Rebuilding capacity addresses beliefs about your company’s ability to take effective action. It involves giving systematic attention to what best serves the organization and what needs to be let go. For example, one of our research subjects, an owner of a counseling services firm, calls her capacity-building strategy, “Get lean to grow” — to walk away from relationships and agreements that no longer “work” and invest intentionally in systems and technology that promote transparency and growth. Money freed up from ending unproductive relationships and contracts can be invested in systems that replace outdated legacy management information and reporting infrastructure. Employees can now be better informed and be more productive, as their time and effort is better served without the frustrations of dealing with burdensome documentation and communication systems.
Rebuilding capacity also means investing in employee skills that energize them and benefit the organization. For example, a private higher education institution serving a predominantly Hispanic student population now offers free Spanish lessons to all institutional members. Now all employees (faculty, administrators, staff, etc.) feel they can serve students and their parents better because they have some language proficiency, which communicates respect for and honor of the families’ culture.

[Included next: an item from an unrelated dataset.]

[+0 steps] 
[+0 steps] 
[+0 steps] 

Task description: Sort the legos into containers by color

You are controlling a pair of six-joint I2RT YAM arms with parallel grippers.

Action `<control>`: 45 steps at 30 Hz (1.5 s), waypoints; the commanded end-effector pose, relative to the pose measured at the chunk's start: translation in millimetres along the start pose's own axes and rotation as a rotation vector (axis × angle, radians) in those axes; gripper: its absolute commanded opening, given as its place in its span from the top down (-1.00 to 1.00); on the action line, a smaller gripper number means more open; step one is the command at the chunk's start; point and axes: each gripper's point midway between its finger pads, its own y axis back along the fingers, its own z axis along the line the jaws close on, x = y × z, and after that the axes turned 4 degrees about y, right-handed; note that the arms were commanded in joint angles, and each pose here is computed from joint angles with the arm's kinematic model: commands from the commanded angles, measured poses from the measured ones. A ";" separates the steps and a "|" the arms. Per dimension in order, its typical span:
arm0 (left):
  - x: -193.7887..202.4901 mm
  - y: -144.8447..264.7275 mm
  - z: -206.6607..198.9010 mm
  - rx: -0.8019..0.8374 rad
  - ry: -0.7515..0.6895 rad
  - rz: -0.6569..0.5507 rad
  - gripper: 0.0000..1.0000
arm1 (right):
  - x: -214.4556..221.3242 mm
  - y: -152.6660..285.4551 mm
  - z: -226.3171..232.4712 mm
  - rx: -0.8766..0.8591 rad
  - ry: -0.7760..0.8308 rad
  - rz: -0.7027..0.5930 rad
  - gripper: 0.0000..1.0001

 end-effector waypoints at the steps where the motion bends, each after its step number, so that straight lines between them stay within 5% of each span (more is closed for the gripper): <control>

Another capacity-building strategy is to support employees in building professional networks. Employees can discover efficient work practices through trade groups and industry-specific organizations. One of our research subjects discussed how the pandemic has been a golden opportunity to partner with new firms with strong presence in the industry, allowing for cross-pollination of ideas and skills. For example, a company committed to social justice issues could invite prominent national speakers on diversity, equity, and inclusion to give a company-wide presentation with follow-up breakout sessions about how to apply some of the concepts to the company.
Personal networks also provide support and feedback for developmental goals. For example, a manager could sponsor an employee for a sustainability conference and another employee for a meeting focused on prevention of ransomware attacks.
Taken together, these networks play a vital role in building employee capacity through access to support, feedback, insight, resources, and information that they’ll bring back to the company. This fosters innovative and creative organizational responses. Investing in employees’ sense of self-efficacy helps buffer against the hopelessness and defensiveness that extreme events engender by allowing them to identify how they could intervene and how they can make a difference, and thus how they can act effectively.
There’s still uncertainty about what the workplace new normal will be, and it’s easy for companies to default to old routines and habits. Our three Re’s are planned opportunities that you should take now to develop thriving employees — those who experience learning and vitality at work and feel that they make difference. By recalibrating expectations, reestablishing commitment, and rebuilding capacity, you strengthen your company’s most important asset to weather the next unexpected, extreme event — whenever it comes.